O Elder D. Todd Christofferson aconselhou: “Quando lidamos com algo demasiadamente grande, talvez tenhamos de trabalhar [nisso] em porções pequenas e diárias. (…) A incorporação de hábitos novos e saudáveis [no] nosso caráter, ou a superação de maus hábitos ou vícios, muito frequentemente significa um esforço diário seguido de outro no dia seguinte, e depois outro e mais outro, talvez por muitos dias, ou até por meses e anos. (…) Mas, podemos fazê-lo, porque podemos recorrer a Deus para obter (…) a ajuda necessária a cada dia”.21

Agora, irmãos e irmãs, a pandemia da COVID-19 não foi fácil para ninguém mas, o isolamento associado às restrições de quarentena, tornou a vida especialmente difícil para aqueles que se debatem com maus hábitos. Lembrem-se que a mudança é possível, o arrependimento é um processo e a dignidade não é perfeição. Mais importante, lembrem-se que Deus e Cristo estão dispostos a ajudar-nos aqui e agora.22

Alguns recebem erradamente a mensagem de que Deus só vai ajudar-nos depois de nos arrependermos. A mensagem de Deus é que Ele vai ajudar-nos à medida que nos arrependermos. A graça Dele está disponível para todos, “não importa onde estejamos no caminho da obediência”.23 O Elder Dieter F. Uchtdorf disse: “Deus não precisa de pessoas perfeitas. Ele procura aqueles que oferecem o ‘coração e uma mente solícita’ [Doutrina e Convénios 64:34], para torná-los ‘perfeitos em Cristo’ [Moróni 10:32-33]”.24

Por muitos terem sido feridos por relacionamentos desfeitos e tensos, é-lhes difícil acreditar na compaixão e longanimidade de Deus. Eles [debatem-se] para ver Deus como Ele é — um Pai amoroso que atende às nossas necessidades25 e que sabe como “[dar] boas coisas aos que lhe pedirem”.26 A graça não é apenas um prémio para os dignos. É a “ajuda divina” que Ele dá que nos ajuda a ser dignos. Não é apenas uma recompensa para os justos. É a “investidura de força” que Ele dá que nos ajuda a ser justos.27 Não estamos apenas a caminhar na direção de Deus e Cristo. Estamos a caminhar com Eles.28

Por toda a Igreja, os jovens recitam os Temas das Moças e do Quórum do Sacerdócio Aarónico. Da Nova Zelândia à Espanha, da Etiópia ao Japão, as moças dizem: “Valorizo o dom do arrependimento”. Do Chile à Guatemala, até Moroni, Utah, os rapazes dizem: “Ao esforçar-me para servir, exercer fé, arrepender-me e melhorar a cada dia, qualificar-me-ei para receber as bênçãos do templo e a alegria duradoura do evangelho”.

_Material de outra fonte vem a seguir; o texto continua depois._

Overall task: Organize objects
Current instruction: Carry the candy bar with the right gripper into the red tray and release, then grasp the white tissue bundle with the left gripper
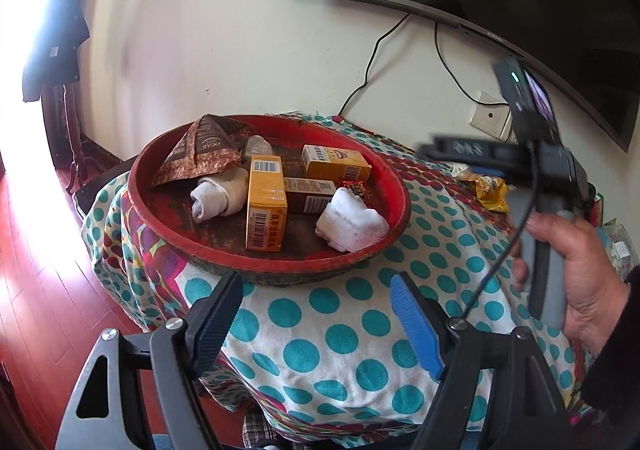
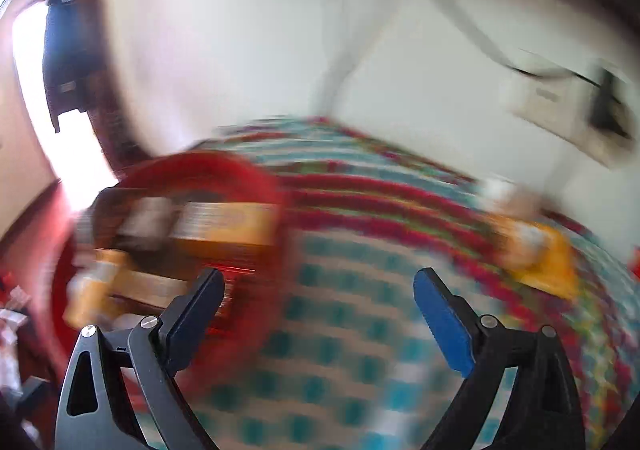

Prometo que estas bênçãos e a alegria são reais e estão ao alcance daqueles que guardam todos os mandamentos e “que procuram assim fazer”.29 Quando sentirem que falharam demasiado e que não vale a pena continuar a tentar, lembrem-se que a Expiação de Cristo e a graça que dela advém são reais.30 “O [Seu] braço de misericórdia está estendido para vós”.31 Vós sois amados: hoje, daqui a 20 anos e para sempre. Em nome de Jesus Cristo. Amém.